Stored data
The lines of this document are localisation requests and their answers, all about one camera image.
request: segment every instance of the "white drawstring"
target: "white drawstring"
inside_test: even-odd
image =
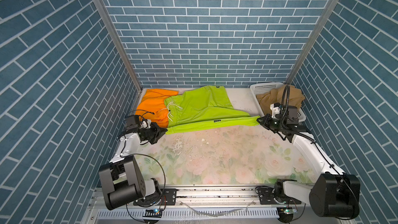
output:
[[[169,118],[169,121],[173,121],[173,120],[170,118],[170,116],[173,117],[172,112],[171,112],[170,109],[169,109],[169,107],[170,107],[171,105],[175,105],[176,107],[178,107],[178,108],[180,108],[180,109],[182,110],[182,107],[177,106],[177,105],[174,104],[173,102],[168,103],[168,104],[167,104],[167,110],[169,111],[169,113],[167,113],[167,117]]]

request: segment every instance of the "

(Task details) Word-for-word copy, no pictures: write out the entries above in full.

(Answer section)
The lines of this document are localisation requests and their answers, all about one camera image.
request: segment every instance of the "white drawstring"
target: "white drawstring"
inside_test: even-odd
image =
output:
[[[169,118],[169,121],[173,121],[173,120],[170,118],[170,116],[173,117],[172,112],[171,112],[170,109],[169,109],[169,107],[170,107],[171,105],[175,105],[176,107],[178,107],[178,108],[180,108],[180,109],[182,110],[182,107],[177,106],[177,105],[174,104],[173,102],[168,103],[168,104],[167,104],[167,110],[169,111],[169,113],[167,113],[167,117]]]

request: segment every instance of the "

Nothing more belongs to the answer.